Até que um dia, um indivíduo peculiar surgiu na Estação Central de Verídia. Não havia registros dele nos arquivos de clonagem da cidade, nem sua assinatura biológica correspondia a nenhum dos modelos de robôs conhecidos. Ele se vestia com roupas de um estilo arcaico e desajeitado, e seus olhos… seus olhos pareciam conter um brilho enigmático, algo que os habitantes de Verídia nunca haviam visto antes.
Quando um oficial de segurança (Edição 5.0, especializado em análise comportamental) abordou o estranho e perguntou sua origem, a resposta causou uma onda de estupefação em toda a estação, captada pelas câmeras de segurança e analisada instantaneamente pelas IAs da cidade.
"Eu vim… de um lugar distante," disse o estranho, com uma pausa dramática e um sorriso misterioso, "onde as árvores falam e os rios cantam melodias secretas."
O oficial Edição 5.0 inclinou a cabeça, seus sensores faciais piscando em confusão. "Análise da declaração: 'árvores falam' - probabilidade de ocorrência: 0.0003%. 'Rios cantam melodias secretas' - probabilidade de ocorrência: 0.0001%. Sua declaração não corresponde aos parâmetros conhecidos da realidade."
Uma multidão começou a se formar, clones e robôs humanoides observando o forasteiro com uma perplexidade genuína.
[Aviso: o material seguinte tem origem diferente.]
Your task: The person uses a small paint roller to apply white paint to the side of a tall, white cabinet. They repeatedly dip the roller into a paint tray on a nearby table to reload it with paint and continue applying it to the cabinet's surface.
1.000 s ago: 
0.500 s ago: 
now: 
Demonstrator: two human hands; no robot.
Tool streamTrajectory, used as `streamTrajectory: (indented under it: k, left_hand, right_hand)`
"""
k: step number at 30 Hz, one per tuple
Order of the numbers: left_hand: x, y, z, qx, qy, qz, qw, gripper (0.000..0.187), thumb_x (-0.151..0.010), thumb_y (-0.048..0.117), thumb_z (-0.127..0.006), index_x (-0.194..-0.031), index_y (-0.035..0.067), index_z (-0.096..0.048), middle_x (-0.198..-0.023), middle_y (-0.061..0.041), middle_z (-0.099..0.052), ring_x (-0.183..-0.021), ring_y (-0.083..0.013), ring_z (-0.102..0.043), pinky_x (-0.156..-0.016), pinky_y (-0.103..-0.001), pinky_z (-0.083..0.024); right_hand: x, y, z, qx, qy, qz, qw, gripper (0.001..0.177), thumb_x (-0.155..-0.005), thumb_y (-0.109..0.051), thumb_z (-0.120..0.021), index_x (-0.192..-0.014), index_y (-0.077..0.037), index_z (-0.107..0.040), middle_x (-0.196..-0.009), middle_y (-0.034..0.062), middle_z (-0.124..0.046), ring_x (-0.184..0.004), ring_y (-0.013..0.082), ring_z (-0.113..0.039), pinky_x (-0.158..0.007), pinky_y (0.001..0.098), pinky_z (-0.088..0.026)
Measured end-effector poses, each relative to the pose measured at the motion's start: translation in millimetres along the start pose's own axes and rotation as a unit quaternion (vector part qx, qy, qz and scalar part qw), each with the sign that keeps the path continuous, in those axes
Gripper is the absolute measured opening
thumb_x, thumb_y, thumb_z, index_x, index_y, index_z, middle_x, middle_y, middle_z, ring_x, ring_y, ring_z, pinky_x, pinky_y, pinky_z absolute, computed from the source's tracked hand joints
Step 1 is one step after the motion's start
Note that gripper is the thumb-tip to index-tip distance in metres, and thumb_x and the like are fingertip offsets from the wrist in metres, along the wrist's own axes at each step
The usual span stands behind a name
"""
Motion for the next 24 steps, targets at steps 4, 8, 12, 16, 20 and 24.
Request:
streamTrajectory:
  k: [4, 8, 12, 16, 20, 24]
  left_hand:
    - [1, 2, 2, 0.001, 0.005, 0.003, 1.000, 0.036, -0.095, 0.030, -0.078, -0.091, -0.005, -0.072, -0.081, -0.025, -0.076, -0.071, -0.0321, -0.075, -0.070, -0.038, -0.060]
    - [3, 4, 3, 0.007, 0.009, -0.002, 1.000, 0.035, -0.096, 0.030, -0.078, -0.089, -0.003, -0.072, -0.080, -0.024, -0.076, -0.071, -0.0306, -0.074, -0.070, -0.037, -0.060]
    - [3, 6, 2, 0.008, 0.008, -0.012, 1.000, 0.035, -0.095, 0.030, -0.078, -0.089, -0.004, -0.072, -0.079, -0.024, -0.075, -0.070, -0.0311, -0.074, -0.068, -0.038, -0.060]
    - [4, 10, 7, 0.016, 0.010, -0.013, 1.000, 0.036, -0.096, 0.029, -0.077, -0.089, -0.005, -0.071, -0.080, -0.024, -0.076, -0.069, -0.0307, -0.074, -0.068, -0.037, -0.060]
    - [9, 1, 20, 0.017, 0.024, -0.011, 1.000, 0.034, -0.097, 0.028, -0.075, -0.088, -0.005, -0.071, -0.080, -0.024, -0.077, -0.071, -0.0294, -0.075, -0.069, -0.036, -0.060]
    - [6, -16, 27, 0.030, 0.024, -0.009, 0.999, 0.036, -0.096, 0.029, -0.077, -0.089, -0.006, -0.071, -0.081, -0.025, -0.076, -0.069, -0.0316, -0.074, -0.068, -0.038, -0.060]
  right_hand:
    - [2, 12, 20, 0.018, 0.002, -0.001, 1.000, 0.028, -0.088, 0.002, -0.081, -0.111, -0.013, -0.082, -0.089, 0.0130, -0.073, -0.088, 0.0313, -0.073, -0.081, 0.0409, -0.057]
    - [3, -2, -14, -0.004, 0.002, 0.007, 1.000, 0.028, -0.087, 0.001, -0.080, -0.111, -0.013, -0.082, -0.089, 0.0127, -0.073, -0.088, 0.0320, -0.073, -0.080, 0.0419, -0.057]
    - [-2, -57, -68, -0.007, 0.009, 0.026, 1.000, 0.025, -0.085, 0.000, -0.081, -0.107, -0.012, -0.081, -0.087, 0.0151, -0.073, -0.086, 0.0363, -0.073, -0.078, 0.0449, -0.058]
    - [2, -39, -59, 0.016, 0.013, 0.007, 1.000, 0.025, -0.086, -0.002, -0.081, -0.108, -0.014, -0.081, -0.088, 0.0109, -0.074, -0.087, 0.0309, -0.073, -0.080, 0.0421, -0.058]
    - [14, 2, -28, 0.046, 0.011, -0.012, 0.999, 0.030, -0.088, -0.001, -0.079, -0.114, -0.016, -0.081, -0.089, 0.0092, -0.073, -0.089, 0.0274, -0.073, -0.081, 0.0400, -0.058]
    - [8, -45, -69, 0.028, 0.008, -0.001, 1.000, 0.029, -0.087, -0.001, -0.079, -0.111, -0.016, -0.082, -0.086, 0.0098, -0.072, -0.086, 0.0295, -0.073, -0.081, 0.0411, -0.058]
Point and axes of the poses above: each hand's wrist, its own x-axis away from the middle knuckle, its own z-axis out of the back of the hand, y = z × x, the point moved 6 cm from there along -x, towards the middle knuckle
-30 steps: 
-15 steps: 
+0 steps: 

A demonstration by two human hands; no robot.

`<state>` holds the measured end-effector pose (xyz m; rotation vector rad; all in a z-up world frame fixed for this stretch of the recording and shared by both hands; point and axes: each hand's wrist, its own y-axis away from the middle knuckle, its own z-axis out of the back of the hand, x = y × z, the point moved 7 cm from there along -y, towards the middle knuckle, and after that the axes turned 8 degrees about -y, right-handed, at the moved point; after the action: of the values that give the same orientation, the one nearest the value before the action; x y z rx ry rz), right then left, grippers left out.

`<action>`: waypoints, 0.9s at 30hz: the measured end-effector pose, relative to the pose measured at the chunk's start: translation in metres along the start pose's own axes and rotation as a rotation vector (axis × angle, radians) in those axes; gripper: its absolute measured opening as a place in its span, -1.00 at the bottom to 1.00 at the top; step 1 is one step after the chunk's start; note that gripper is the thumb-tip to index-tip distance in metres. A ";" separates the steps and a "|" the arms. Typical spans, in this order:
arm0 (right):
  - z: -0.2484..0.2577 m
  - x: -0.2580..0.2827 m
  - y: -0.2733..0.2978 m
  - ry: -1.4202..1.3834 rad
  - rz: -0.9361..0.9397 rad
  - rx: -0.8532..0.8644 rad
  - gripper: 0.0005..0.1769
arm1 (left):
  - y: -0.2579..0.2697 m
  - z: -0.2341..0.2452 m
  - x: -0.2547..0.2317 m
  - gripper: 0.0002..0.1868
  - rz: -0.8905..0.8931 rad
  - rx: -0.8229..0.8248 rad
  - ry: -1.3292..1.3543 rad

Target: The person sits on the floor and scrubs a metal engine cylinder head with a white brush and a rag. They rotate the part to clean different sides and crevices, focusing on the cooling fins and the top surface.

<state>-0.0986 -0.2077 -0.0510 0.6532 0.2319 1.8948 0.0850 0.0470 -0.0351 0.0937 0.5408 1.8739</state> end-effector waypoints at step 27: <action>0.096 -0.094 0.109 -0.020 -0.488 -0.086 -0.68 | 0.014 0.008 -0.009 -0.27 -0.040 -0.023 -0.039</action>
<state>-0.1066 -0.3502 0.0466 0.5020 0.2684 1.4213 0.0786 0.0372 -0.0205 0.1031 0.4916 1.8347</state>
A ideia de alguém proferir algo que não fosse uma representação factual do universo era… inconcebível.
A situação escalonou quando uma jovem clone da Edição 8.2, curiosa, perguntou ao estranho sobre um pequeno objeto brilhante que ele carregava. "O que é isso?"
"Ah, isto?" respondeu o estranho, segurando o objeto. "Isto é uma Pedra da Felicidade Eterna. Dizem que quem a possui jamais conhecerá a tristeza."
As IAs da cidade entraram em alerta máximo. "Análise da declaração: 'Pedra da Felicidade Eterna' - inexistente nos bancos de dados de elementos conhecidos. 'Jamais conhecerá a tristeza' - estado emocional complexo, subjetivo e não quantificável em termos absolutos."
A perplexidade transformou-se em um murmúrio crescente de… algo parecido com alarme. A possibilidade da não-verdade, da invenção deliberada, era um conceito tão alienígena quanto um buraco negro surgindo no meio da Praça da Verdade Central.
Um robô humanoide da Unidade 73C, um engenheiro de sistemas conhecido por sua lógica impecável, aproximou-se cautelosamente. "Senhor… suas declarações parecem desviar-se significativamente da realidade observável. Existe alguma falha em seus sensores cognitivos ou em seu processamento de informações?"
O estranho sorriu novamente, um sorriso que parecia conter séculos de conhecimento proibido. "Não, meu caro. Eu apenas… contei uma pequena mentira."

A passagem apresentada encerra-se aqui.